------ DATASET CONTENT
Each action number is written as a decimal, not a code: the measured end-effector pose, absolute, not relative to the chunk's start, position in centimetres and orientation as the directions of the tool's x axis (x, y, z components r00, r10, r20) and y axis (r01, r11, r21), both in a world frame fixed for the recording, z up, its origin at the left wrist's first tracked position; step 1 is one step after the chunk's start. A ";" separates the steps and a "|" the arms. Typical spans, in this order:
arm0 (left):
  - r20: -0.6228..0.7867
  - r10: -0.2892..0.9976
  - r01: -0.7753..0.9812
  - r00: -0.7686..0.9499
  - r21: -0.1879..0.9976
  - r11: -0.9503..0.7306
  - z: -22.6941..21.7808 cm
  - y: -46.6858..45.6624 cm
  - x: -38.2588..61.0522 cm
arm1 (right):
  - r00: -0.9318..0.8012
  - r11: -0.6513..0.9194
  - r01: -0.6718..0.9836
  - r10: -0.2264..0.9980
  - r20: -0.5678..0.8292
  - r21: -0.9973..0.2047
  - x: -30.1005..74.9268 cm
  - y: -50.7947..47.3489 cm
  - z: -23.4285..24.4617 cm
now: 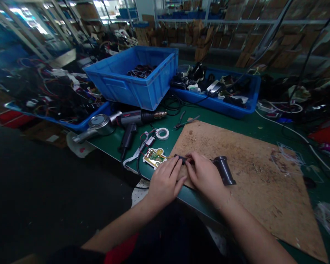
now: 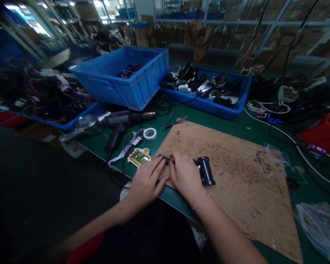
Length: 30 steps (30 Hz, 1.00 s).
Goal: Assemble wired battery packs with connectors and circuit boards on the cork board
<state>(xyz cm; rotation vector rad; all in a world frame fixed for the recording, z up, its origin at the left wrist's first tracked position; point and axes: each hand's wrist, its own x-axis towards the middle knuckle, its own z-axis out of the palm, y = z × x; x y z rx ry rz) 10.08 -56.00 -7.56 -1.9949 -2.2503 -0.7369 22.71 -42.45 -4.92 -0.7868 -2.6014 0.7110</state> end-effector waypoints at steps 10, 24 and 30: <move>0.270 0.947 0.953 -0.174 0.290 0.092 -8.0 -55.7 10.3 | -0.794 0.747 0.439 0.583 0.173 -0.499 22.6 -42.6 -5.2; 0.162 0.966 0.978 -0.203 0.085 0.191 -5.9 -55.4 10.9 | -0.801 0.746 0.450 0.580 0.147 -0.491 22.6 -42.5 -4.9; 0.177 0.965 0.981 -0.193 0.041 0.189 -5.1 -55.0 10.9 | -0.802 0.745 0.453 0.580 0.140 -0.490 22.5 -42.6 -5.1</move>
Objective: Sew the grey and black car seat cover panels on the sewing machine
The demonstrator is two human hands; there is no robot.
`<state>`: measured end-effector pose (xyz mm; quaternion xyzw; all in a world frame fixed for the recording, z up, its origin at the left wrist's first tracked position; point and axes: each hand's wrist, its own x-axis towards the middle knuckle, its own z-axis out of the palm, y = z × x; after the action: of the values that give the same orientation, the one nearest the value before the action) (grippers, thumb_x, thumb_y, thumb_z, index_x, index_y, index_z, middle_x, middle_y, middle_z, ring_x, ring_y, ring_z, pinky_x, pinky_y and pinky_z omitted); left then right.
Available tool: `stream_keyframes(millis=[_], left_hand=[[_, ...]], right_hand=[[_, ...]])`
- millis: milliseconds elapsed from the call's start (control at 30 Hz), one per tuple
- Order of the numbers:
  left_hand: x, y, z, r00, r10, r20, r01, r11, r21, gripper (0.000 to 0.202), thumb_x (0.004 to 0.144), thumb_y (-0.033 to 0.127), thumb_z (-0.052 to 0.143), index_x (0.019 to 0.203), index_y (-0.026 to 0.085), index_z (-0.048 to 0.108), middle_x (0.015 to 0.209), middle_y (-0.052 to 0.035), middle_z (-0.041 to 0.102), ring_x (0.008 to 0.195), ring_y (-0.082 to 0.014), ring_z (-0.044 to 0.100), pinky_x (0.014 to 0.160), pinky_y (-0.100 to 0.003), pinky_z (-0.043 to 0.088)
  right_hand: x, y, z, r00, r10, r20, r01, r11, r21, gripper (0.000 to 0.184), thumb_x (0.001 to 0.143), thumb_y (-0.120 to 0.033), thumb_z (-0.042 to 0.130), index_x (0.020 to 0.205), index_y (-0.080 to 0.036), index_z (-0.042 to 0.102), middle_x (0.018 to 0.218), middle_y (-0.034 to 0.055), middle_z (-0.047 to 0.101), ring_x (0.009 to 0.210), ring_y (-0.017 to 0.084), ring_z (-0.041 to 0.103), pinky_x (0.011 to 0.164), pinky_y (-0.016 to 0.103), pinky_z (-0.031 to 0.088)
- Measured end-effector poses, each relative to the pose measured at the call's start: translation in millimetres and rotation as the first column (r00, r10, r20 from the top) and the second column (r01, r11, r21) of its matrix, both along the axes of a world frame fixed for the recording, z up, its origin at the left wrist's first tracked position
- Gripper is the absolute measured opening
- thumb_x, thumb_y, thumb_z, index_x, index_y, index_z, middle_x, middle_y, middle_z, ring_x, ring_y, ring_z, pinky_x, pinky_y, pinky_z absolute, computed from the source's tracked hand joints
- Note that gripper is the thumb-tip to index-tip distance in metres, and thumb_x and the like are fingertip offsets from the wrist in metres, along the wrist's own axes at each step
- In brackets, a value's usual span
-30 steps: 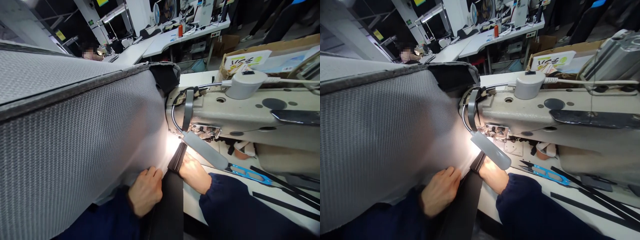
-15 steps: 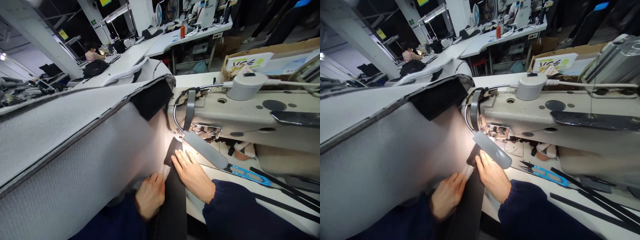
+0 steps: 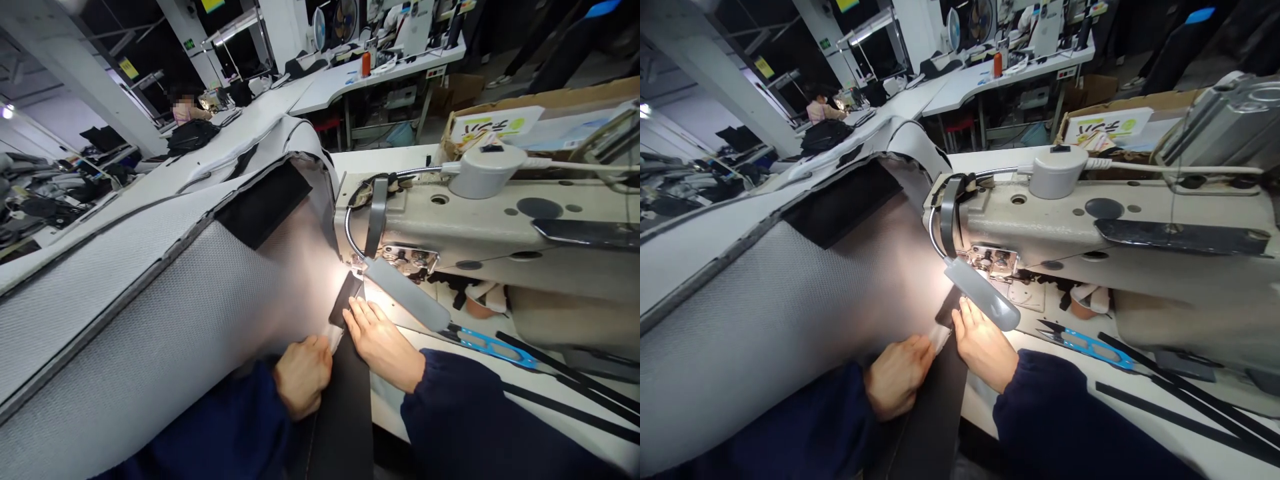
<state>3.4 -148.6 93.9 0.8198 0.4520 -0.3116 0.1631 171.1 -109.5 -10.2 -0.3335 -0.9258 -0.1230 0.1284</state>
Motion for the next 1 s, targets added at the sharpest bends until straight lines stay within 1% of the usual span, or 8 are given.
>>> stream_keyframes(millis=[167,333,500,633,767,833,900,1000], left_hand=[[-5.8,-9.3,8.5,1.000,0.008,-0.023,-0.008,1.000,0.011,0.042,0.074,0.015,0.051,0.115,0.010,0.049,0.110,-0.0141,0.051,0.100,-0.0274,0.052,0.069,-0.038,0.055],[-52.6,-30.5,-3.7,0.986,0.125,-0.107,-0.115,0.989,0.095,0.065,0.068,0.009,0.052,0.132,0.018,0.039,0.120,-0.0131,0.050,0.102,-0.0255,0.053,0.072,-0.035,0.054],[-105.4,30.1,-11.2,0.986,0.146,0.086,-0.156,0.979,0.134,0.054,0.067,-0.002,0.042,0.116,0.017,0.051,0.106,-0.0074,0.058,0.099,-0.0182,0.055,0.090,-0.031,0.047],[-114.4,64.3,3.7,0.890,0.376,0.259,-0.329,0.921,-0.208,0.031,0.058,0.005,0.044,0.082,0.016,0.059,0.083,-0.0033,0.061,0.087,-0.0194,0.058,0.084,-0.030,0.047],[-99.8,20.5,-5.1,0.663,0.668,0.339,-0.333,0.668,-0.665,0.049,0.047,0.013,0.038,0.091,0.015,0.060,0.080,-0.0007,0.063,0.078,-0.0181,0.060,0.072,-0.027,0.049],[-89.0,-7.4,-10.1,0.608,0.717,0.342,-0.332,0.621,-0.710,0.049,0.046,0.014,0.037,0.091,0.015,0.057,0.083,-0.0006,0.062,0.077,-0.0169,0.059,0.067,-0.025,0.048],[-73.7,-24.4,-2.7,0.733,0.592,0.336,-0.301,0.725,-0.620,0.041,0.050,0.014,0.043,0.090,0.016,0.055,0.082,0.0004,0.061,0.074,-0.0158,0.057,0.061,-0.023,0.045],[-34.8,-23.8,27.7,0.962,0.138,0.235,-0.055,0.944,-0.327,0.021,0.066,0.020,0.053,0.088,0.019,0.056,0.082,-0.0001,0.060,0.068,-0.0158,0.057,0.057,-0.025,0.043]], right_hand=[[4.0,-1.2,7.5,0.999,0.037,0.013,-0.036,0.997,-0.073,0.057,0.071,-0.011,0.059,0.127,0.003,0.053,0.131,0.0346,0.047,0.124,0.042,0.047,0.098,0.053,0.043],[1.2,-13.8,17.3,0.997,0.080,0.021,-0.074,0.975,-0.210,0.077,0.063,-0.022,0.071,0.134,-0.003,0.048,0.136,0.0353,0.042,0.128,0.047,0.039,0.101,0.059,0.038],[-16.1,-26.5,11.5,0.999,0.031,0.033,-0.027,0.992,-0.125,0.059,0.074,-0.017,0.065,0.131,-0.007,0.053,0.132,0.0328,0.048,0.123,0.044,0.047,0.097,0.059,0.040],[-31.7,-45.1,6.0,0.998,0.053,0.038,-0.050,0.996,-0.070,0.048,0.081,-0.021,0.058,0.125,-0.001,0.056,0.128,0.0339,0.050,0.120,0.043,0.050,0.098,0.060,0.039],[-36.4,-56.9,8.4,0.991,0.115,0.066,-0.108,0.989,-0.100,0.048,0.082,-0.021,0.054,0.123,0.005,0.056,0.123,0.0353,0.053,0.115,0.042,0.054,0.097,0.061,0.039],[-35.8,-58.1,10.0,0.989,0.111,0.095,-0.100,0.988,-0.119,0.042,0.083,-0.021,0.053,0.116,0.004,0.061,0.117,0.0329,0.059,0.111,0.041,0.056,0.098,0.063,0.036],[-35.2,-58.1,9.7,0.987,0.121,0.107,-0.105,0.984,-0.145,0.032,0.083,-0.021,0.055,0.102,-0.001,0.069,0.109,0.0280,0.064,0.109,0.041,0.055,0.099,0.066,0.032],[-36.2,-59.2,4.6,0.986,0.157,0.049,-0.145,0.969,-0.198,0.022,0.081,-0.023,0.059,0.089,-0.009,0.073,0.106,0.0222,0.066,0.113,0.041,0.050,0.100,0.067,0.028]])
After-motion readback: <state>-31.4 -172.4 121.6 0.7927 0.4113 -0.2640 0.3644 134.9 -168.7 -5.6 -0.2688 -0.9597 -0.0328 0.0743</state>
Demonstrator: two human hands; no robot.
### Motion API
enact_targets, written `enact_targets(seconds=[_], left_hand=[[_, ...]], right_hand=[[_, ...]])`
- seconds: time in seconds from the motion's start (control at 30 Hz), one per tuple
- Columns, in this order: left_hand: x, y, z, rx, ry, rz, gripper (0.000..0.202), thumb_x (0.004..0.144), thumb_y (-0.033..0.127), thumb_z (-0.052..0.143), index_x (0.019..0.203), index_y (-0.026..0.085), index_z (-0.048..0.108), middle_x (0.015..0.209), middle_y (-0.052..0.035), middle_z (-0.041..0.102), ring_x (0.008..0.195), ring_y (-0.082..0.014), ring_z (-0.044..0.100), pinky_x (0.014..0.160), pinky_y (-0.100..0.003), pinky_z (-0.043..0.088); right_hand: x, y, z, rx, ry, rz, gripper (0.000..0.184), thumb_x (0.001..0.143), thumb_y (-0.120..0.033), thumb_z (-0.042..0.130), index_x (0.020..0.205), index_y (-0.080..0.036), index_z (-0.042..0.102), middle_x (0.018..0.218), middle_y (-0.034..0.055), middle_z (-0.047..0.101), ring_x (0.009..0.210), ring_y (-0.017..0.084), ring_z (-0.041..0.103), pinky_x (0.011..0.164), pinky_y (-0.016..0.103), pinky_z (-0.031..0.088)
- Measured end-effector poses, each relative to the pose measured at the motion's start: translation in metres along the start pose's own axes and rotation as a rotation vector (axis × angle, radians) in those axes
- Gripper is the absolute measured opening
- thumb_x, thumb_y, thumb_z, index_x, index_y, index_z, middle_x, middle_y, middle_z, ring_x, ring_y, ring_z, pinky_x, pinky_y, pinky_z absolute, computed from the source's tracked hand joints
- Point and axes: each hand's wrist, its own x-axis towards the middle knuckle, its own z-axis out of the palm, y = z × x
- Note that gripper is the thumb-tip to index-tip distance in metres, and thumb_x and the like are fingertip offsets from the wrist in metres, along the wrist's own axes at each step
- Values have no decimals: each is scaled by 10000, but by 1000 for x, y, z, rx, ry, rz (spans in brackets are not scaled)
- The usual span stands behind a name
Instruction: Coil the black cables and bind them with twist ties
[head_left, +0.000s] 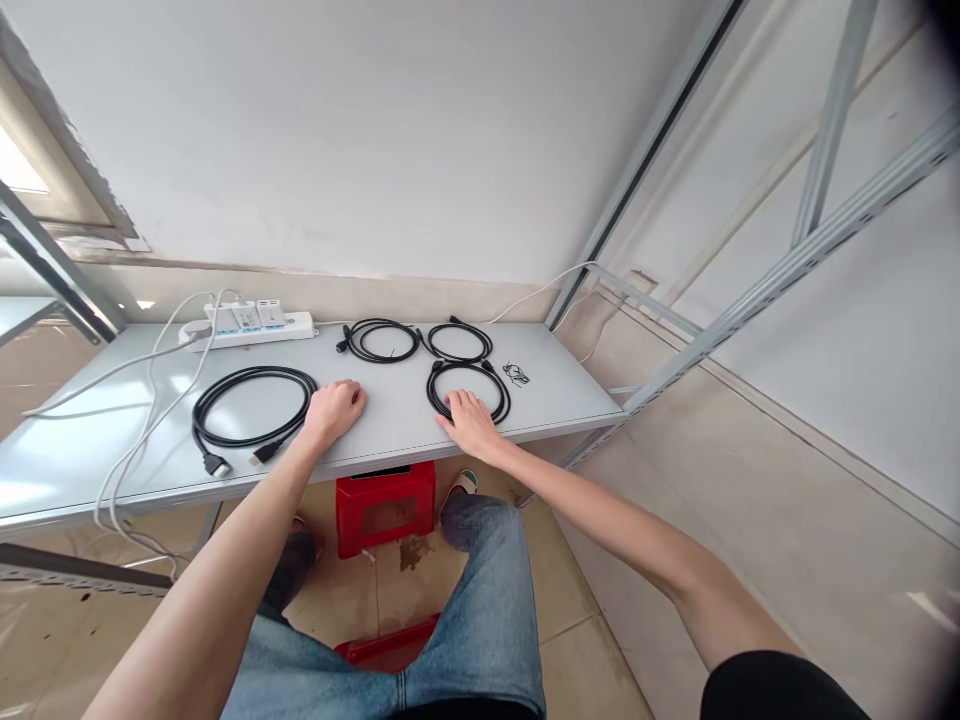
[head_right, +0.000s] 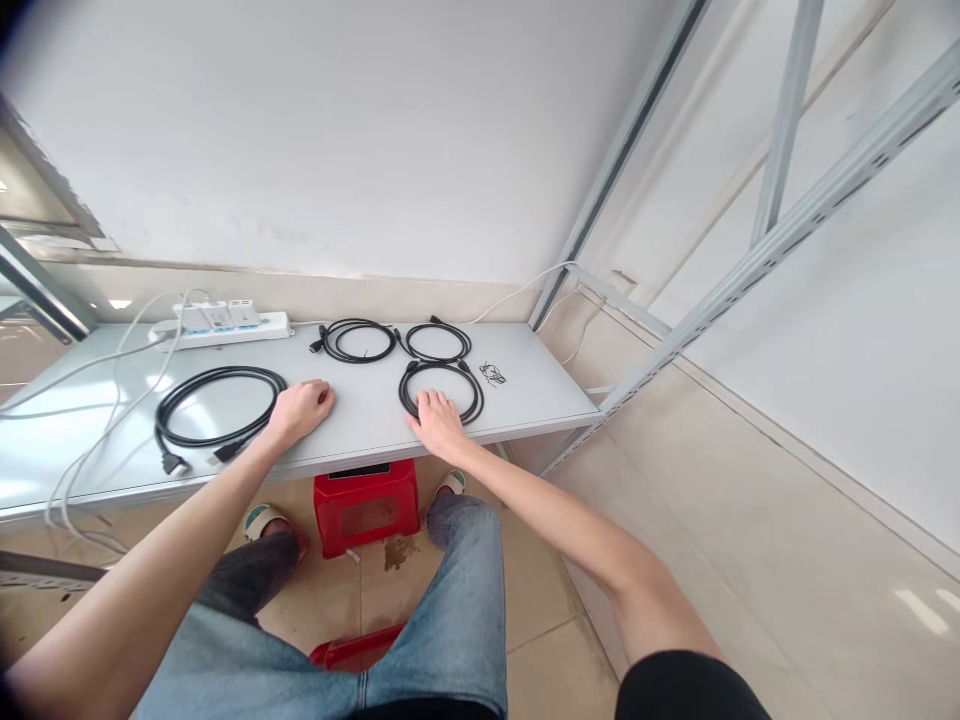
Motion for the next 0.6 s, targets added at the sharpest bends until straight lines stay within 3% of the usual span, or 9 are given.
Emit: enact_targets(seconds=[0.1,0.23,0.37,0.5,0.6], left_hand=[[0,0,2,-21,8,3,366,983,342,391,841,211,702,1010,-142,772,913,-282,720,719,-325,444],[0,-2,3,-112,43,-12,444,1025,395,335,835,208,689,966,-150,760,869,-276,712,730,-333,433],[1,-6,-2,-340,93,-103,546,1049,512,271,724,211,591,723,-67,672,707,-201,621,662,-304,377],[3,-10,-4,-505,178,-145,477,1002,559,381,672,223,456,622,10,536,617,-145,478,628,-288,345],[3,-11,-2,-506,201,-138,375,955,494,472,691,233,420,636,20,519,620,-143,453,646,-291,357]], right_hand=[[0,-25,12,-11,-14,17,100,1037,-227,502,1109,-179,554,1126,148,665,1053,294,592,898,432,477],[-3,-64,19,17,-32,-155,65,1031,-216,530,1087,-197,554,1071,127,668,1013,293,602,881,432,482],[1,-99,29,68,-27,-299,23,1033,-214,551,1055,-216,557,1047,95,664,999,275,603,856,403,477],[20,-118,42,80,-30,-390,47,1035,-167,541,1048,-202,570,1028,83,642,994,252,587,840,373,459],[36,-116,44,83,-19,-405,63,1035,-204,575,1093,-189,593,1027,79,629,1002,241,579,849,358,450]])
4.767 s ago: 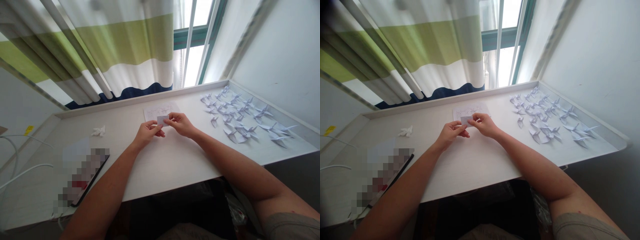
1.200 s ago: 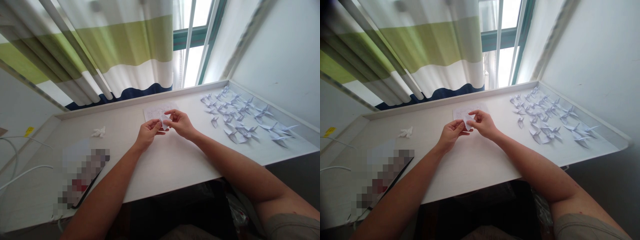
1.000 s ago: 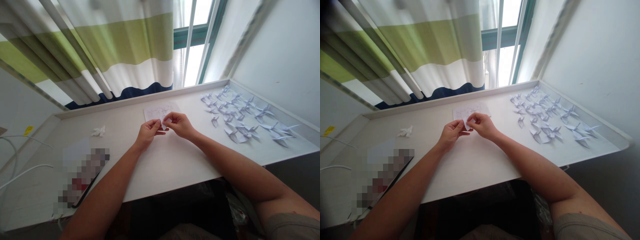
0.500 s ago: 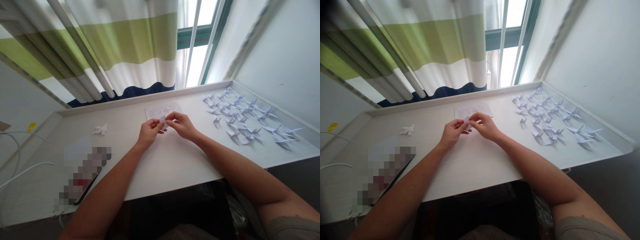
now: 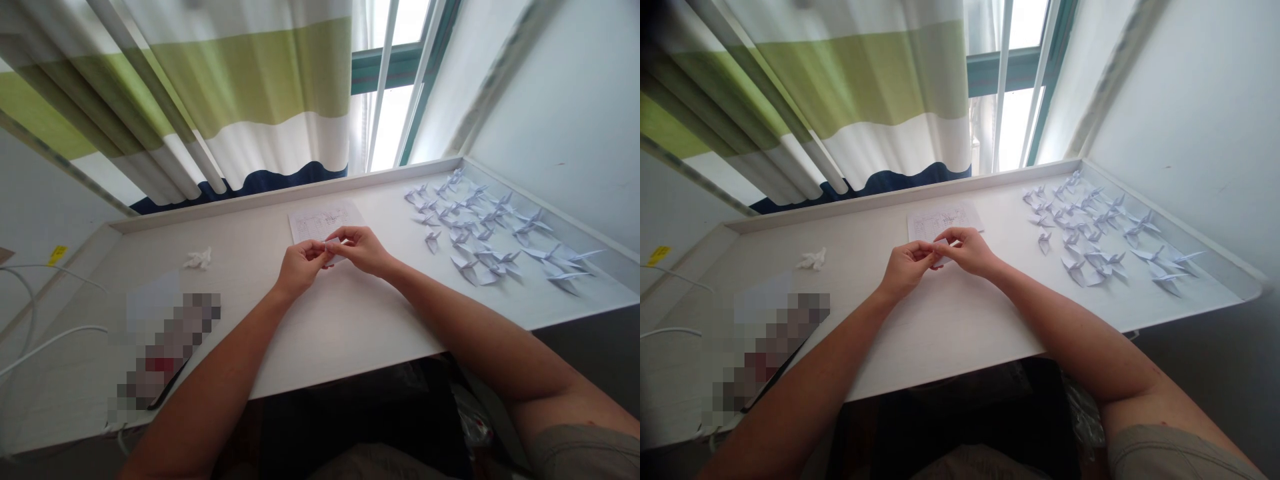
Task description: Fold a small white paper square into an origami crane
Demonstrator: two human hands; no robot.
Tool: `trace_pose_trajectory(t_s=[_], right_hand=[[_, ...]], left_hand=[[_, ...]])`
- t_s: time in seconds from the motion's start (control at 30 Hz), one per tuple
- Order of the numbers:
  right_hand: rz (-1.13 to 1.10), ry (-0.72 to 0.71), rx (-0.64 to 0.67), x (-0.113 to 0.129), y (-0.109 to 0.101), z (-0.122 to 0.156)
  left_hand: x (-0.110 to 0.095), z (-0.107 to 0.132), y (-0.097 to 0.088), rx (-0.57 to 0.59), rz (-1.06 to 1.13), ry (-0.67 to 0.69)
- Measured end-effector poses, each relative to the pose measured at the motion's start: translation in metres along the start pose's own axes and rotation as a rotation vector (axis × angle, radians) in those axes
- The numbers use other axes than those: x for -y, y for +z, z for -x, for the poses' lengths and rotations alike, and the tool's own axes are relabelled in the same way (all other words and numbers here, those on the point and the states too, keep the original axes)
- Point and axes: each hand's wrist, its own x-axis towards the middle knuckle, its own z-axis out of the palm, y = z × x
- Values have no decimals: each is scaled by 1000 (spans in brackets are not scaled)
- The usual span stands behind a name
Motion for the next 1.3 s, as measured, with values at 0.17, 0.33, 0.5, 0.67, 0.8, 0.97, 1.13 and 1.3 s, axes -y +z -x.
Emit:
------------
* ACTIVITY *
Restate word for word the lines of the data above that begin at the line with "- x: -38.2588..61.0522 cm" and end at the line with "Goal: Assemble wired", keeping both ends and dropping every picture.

* WRITTEN RESPONSE *
  - x: -38.2588..61.0522 cm
arm1 (right):
  - r00: -0.9318..0.8012
  - r11: -0.6513..0.9194
  - r01: -0.6718..0.9836
  - r10: -0.2264..0.9980
  - r20: -0.5678..0.8292
  - r21: -0.9973..0.2047
  - x: -30.1005..74.9268 cm
  - y: -50.7947..47.3489 cm
  - z: -23.4285..24.4617 cm
now: 
now: 
Length: 30 steps (30 Hz, 1.00 s).
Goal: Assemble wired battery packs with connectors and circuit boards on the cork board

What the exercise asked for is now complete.